Wednesday's Rouble depreciation is the seventh from the Central Bank since November 11.
The Bank broadened the trading band against the dollar-euro basket, allowing it to fall 1.2 %. The currency fell 43 kopecks in response, hitting 38 Roubles 81 to the Euro and 27 Roubles 45 to the dollar.
The move comes the same day OPEC and Russia combined a production cut of 2 million and 320,000 barrels a day, respectively.The Rouble, and the Russian economy as a whole, is very much influenced by the price of oil, according to Stanislav Ponomarenko, Head of the Analytical Department at ING Russia.
“It was only the oil price – the high oil price – in the past years that made Russia run a trade surplus.
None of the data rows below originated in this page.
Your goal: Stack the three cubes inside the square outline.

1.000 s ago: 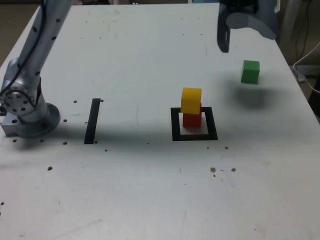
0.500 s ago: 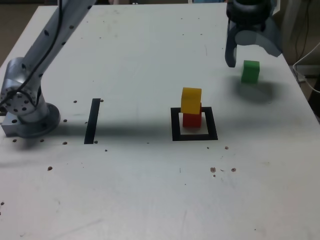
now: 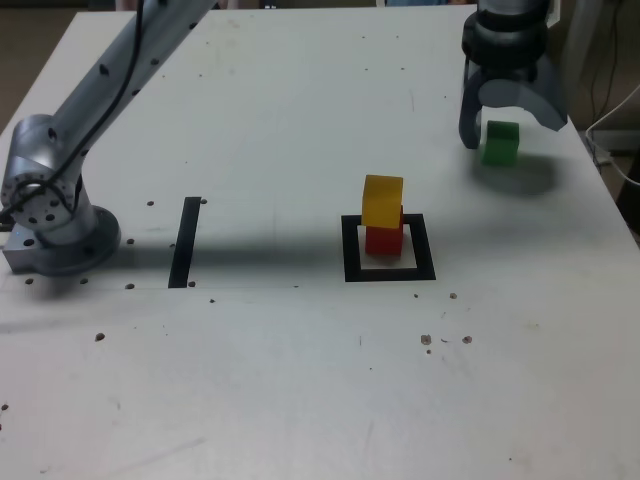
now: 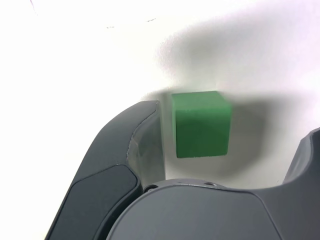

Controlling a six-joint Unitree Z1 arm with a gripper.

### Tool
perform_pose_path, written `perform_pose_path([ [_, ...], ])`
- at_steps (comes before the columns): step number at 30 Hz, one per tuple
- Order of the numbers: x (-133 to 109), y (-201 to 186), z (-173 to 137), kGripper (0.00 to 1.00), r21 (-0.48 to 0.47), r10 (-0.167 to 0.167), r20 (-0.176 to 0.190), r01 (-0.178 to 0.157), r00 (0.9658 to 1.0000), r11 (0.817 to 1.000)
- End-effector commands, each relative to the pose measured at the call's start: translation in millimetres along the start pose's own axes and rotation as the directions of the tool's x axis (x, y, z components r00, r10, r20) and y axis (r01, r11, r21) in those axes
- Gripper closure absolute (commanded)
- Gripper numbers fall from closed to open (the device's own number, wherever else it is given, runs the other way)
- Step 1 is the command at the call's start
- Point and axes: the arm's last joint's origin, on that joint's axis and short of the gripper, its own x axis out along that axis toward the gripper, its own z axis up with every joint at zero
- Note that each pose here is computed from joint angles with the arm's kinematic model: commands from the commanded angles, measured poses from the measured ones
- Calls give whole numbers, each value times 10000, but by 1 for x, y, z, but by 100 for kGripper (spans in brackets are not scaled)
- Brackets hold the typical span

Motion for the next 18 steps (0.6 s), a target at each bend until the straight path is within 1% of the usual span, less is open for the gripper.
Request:
perform_pose_path([
  [1,3,2,0,9,4,41,-56,-41,10000,10000],
  [6,10,3,-1,12,8,-24,-269,24,9996,10000],
  [10,18,3,1,16,10,-43,-356,43,9994,10000],
  [15,23,3,3,28,-45,-5,-299,4,9996,10000],
  [18,23,3,4,38,-77,50,-238,-52,9997,10000],
])
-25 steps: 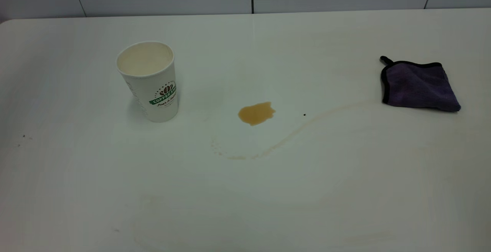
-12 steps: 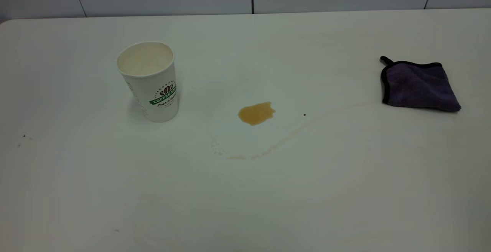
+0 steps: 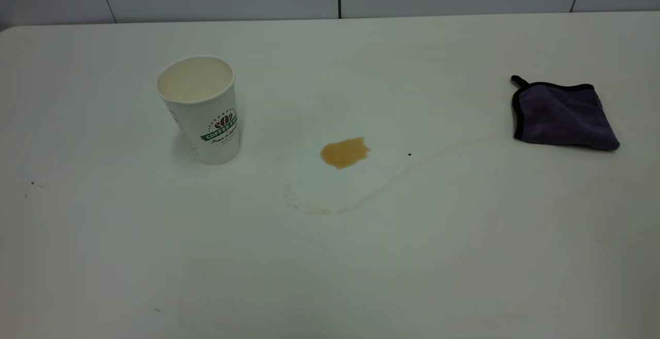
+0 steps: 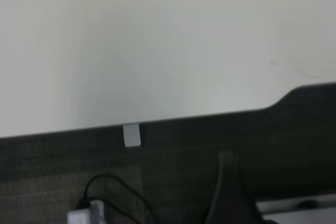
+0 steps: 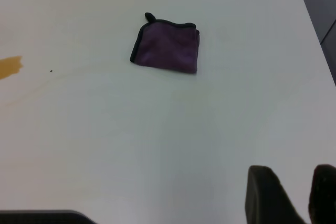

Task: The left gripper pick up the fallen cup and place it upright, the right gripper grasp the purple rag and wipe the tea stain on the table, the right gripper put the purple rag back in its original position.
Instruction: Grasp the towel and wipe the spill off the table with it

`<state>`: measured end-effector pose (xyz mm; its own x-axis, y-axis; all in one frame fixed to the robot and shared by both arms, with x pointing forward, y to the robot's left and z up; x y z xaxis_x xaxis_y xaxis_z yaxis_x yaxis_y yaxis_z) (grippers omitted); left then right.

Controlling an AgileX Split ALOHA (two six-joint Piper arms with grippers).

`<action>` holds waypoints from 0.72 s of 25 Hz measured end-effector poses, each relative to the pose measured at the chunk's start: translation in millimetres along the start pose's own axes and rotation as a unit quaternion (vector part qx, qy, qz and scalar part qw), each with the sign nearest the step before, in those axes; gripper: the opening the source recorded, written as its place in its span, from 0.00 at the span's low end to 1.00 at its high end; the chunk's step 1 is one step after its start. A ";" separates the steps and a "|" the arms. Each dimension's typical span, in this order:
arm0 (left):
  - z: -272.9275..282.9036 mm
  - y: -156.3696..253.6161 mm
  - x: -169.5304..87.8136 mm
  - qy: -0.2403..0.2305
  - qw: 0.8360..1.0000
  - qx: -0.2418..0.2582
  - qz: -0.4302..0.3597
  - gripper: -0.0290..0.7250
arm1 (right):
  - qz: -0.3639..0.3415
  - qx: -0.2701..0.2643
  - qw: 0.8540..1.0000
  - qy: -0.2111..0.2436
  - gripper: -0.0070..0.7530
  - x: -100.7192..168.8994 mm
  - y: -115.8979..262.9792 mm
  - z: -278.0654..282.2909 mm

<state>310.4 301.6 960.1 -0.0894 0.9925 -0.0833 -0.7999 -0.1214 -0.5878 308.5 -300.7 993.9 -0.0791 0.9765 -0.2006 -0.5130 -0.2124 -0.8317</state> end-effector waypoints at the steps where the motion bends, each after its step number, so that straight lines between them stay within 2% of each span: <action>1: 2.4 0.1 1.5 -0.003 1.000 -0.015 0.006 0.73 | 0.000 0.000 1.000 0.000 0.32 0.0 0.0 0.0; 8: 20.7 3.1 6.0 0.002 0.993 -0.113 0.013 0.73 | 0.000 0.000 1.000 0.000 0.32 0.0 0.0 0.0; 11: 23.4 4.3 6.4 0.004 0.992 -0.128 0.013 0.73 | 0.000 0.000 1.000 0.000 0.32 0.0 0.0 0.0; 18: 23.5 4.4 6.4 0.004 0.992 -0.129 0.013 0.73 | 0.000 0.000 1.000 0.000 0.32 0.0 0.0 0.0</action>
<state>292.3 307.8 976.0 -0.1028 0.9889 -0.1070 -0.6195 -0.1478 -0.7710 308.5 -300.7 993.9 -0.0791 0.9765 -0.2006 -0.5130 -0.2124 -0.8317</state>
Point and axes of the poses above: a point on each arm's last joint axis where the gripper is mounted, z pointing back along that axis away from the gripper, x along the wrist's bending axis when the last joint is at zero, y = z × x, the point moved 9 cm from there along -z, pointing out along that axis toward the gripper, and after that the axes turned 11 degrees about z, right-handed, at the moved point
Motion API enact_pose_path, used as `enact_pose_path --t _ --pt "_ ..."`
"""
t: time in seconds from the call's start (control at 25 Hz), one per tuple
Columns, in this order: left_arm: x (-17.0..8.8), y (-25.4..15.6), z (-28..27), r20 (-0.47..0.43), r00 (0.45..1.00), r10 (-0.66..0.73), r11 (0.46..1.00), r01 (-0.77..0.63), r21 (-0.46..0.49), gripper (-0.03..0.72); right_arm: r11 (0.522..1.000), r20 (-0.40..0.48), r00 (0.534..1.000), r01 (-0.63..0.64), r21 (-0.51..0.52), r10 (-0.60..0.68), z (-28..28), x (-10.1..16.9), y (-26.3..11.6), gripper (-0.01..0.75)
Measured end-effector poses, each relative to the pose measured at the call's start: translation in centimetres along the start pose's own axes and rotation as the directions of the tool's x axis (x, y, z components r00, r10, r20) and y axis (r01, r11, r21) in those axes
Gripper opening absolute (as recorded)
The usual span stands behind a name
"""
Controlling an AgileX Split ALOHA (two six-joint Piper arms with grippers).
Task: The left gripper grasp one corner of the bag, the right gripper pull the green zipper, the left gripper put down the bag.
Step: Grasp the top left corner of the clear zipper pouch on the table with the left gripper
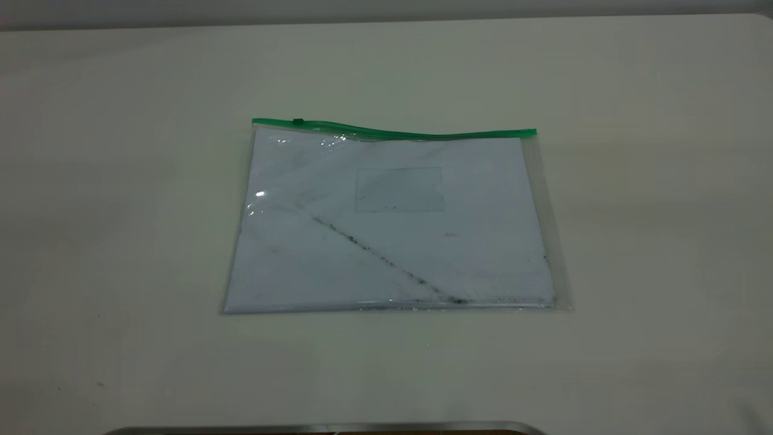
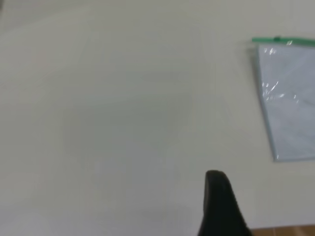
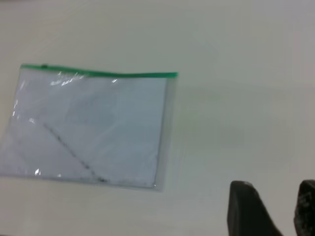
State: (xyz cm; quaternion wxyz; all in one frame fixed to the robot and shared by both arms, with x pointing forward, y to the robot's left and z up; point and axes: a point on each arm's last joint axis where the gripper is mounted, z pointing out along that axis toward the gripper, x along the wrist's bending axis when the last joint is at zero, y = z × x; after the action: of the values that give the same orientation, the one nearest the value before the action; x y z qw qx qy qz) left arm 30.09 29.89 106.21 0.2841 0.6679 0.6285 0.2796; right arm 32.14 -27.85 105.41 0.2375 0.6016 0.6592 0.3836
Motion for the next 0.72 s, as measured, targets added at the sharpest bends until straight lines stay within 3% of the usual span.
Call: enact_pose_path --t 0.16,0.32,0.44,0.72 --pt "0.2 3.2 4.6 0.007 1.0 0.004 0.987 -0.005 0.162 0.518 0.991 -0.064 0.991 0.119 0.067 -0.115 5.0 -0.5 2.1 0.37" --pt "0.3 5.4 9.2 0.026 1.0 0.009 0.964 -0.016 0.265 0.518 0.978 -0.146 0.973 0.191 0.088 -0.177 9.1 -0.7 3.6 0.453" --pt "0.1 6.4 12.6 0.067 0.998 0.008 0.951 -0.029 0.309 0.522 0.971 -0.203 0.962 0.207 0.118 -0.181 12.3 -1.0 4.2 0.494" --pt "-0.6 6.5 20.4 0.144 0.989 -0.045 0.942 -0.006 0.337 0.538 0.973 -0.289 0.943 0.203 0.114 -0.163 18.5 -1.5 5.4 0.505"
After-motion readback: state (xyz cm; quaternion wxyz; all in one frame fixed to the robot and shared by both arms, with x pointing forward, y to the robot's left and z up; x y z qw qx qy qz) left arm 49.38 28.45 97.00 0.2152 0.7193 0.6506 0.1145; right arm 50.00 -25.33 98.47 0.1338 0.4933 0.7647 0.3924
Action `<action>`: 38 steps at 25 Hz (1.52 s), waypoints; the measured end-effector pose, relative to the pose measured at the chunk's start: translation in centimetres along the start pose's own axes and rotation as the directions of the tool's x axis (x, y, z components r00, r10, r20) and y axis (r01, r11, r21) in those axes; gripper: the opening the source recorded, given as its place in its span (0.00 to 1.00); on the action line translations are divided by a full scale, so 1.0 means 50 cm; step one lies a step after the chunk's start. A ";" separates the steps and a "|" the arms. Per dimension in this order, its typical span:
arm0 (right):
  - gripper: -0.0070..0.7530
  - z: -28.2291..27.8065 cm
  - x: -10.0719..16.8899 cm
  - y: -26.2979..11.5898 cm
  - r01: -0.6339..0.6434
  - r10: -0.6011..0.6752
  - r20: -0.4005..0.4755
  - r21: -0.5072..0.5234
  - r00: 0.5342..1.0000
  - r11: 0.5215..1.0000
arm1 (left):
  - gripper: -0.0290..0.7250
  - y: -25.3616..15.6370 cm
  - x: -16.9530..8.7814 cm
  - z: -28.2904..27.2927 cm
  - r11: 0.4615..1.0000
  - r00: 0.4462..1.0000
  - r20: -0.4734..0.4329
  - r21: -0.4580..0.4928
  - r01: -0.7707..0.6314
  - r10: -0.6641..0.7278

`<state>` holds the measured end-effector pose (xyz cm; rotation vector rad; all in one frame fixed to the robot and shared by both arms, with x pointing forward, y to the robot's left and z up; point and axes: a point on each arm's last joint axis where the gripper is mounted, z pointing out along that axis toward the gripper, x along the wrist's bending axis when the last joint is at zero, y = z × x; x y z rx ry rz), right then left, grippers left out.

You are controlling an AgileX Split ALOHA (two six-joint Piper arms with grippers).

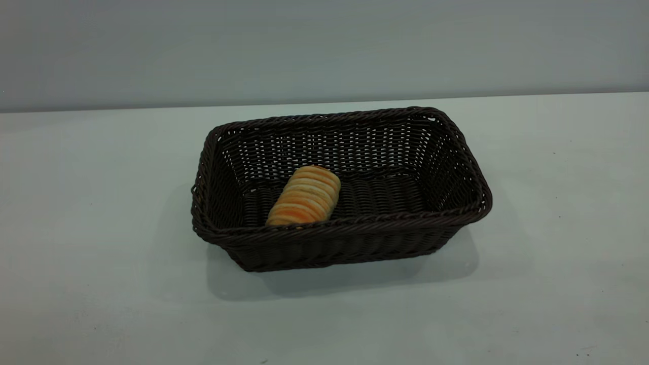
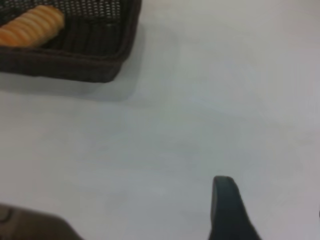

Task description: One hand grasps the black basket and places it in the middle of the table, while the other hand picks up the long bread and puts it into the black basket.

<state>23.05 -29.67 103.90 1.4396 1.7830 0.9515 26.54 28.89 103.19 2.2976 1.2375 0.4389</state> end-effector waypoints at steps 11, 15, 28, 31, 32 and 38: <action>0.60 0.001 0.002 0.000 -0.062 0.061 0.098 0.001 0.993 0.998 | 0.81 -0.033 0.002 -0.028 0.982 0.985 -0.094 -0.140 0.128 -0.142; 0.60 0.001 0.002 0.000 -0.062 0.061 0.098 0.001 0.993 0.998 | 0.81 -0.043 0.002 -0.035 0.925 0.896 -0.251 -0.199 0.323 -0.366; 0.60 0.001 0.002 0.000 -0.062 0.061 0.098 0.001 0.993 0.998 | 0.81 -0.074 -0.019 -0.053 0.879 0.843 -0.305 -0.331 0.343 -0.444; 0.60 0.001 0.002 0.000 -0.062 0.061 0.098 0.001 0.993 0.998 | 0.81 -0.074 -0.019 -0.053 0.879 0.843 -0.305 -0.331 0.343 -0.444; 0.60 0.001 0.002 0.000 -0.062 0.061 0.098 0.001 0.993 0.998 | 0.81 -0.074 -0.019 -0.053 0.879 0.843 -0.305 -0.331 0.343 -0.444; 0.60 0.001 0.002 0.000 -0.062 0.061 0.098 0.001 0.993 0.998 | 0.81 -0.074 -0.019 -0.053 0.879 0.843 -0.305 -0.331 0.343 -0.444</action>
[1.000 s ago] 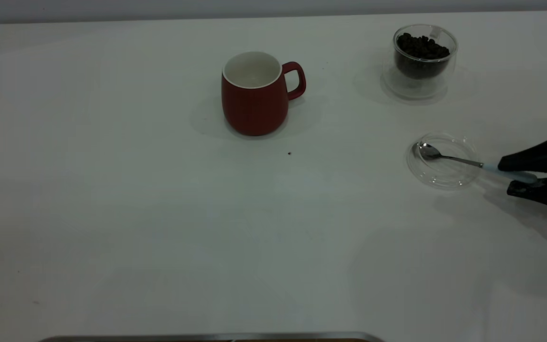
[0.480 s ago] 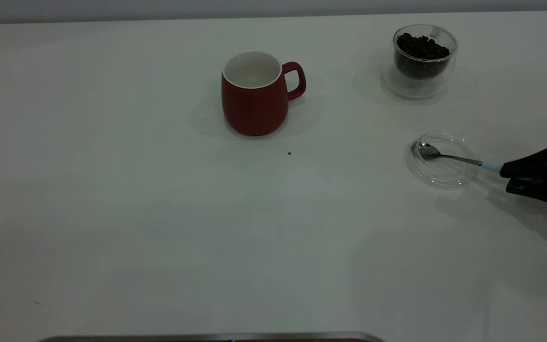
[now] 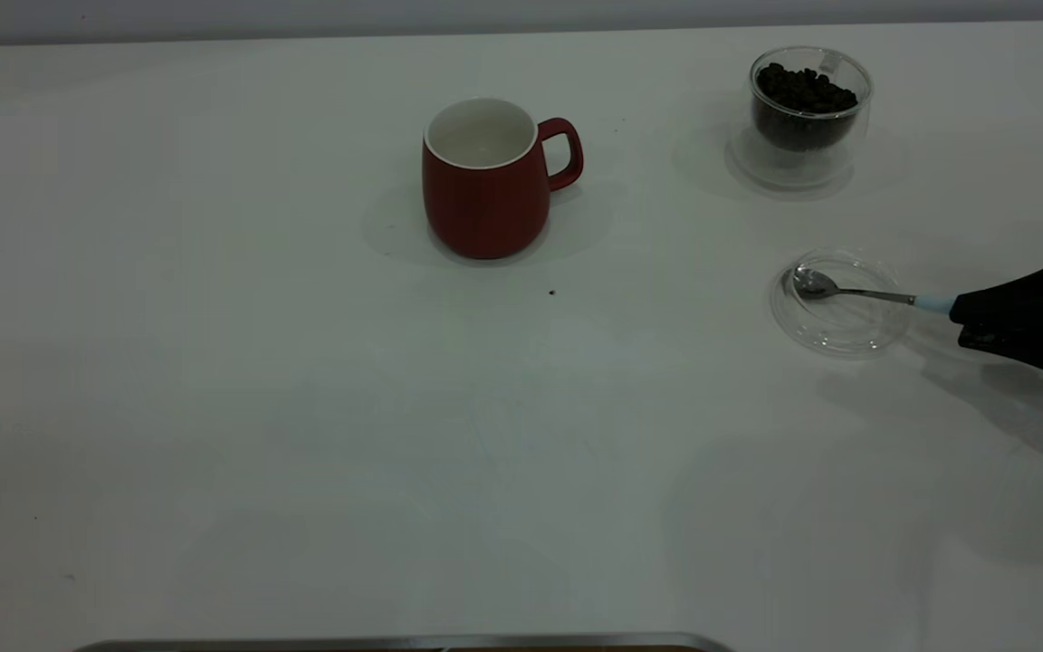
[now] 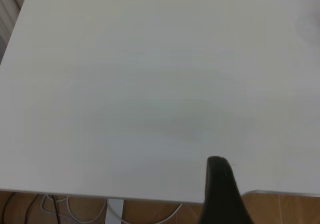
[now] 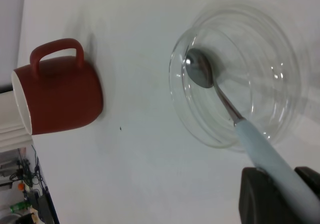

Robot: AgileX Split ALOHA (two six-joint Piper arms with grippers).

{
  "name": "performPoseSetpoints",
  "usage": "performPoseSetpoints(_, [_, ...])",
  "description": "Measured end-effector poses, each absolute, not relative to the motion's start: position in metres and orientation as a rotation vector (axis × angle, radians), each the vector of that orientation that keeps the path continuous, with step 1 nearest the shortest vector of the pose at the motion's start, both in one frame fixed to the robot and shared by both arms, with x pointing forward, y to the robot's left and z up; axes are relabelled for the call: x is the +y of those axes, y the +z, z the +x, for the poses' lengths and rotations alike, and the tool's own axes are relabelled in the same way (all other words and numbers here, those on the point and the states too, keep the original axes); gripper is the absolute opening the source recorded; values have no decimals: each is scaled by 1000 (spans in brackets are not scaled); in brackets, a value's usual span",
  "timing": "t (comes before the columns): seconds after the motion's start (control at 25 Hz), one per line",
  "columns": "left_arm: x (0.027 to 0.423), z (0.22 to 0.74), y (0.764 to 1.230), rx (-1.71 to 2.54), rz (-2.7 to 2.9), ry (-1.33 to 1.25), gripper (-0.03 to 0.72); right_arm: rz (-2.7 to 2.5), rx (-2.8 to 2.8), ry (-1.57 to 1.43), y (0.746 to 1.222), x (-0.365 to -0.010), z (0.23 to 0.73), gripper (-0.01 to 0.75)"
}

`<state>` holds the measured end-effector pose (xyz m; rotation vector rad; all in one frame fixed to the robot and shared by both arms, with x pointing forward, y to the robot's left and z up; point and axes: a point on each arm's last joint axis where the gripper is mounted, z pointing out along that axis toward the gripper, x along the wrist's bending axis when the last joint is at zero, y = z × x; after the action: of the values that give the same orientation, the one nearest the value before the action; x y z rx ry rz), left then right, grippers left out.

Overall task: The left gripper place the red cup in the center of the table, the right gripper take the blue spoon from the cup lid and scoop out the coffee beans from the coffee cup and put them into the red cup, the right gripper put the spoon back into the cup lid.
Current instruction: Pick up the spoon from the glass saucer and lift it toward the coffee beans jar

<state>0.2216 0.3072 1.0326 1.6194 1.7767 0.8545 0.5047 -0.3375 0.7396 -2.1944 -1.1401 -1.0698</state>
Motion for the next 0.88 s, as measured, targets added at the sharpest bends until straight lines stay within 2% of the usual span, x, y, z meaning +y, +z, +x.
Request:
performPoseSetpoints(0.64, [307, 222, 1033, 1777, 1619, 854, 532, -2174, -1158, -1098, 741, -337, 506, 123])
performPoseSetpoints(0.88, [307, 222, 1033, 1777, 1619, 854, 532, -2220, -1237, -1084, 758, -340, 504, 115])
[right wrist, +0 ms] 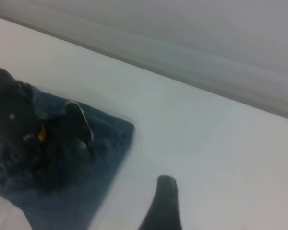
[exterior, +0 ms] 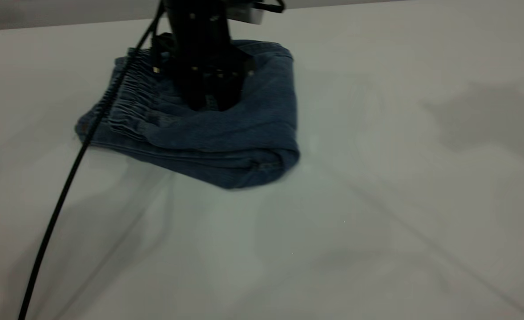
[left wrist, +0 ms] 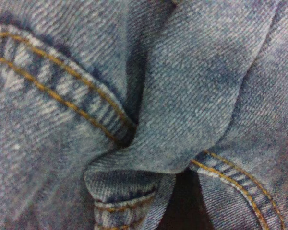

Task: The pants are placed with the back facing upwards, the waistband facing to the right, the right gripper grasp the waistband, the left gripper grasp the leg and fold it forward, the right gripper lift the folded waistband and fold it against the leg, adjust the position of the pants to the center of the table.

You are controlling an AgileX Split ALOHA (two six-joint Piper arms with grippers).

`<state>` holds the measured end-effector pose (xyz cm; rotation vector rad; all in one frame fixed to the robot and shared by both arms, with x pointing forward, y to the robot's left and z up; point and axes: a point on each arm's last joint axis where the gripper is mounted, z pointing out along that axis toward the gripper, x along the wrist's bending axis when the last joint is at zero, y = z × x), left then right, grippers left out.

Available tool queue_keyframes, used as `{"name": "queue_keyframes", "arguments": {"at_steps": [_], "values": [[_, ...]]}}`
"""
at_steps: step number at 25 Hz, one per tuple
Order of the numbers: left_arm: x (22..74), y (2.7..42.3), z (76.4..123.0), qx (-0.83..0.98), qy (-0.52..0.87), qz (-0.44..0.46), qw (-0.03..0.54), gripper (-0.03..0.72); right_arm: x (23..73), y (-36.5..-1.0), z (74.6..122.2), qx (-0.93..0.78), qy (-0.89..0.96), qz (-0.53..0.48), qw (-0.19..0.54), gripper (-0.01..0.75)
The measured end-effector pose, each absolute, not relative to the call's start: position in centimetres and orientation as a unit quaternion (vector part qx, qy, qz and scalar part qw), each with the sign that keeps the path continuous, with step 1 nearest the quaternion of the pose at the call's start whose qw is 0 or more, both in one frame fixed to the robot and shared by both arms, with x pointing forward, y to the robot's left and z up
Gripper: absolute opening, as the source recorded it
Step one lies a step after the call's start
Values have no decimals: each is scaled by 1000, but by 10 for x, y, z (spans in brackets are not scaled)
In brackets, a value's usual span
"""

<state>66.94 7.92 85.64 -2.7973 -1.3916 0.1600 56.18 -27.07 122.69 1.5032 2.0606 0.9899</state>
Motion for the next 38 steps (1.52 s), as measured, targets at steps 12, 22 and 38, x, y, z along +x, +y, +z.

Now we see the oil price fell almost three times and at these levels, commodity prices won't be able to earn much from exports.”
Some world economic experts have expressed a negative forecast for the fate of the U.S. dollar – which could spell even more trouble for the Rouble. Rob Vos, Chief Economist, at the UN Secretariat, in New York says that countries with large reserves in the U.S. currency wont be unaffected.
“A lot of countries including countries like Russia or China have accumulated enormous amounts of reserves over the past couple of years in dollars. We'll see the value of their reserves decline rapidly if the dollar depreciates. So, it's a world-wide problem.”
And as America's financial woes spread to other members of the global economy, central banks appear likely to take additional self-support measures in the near future.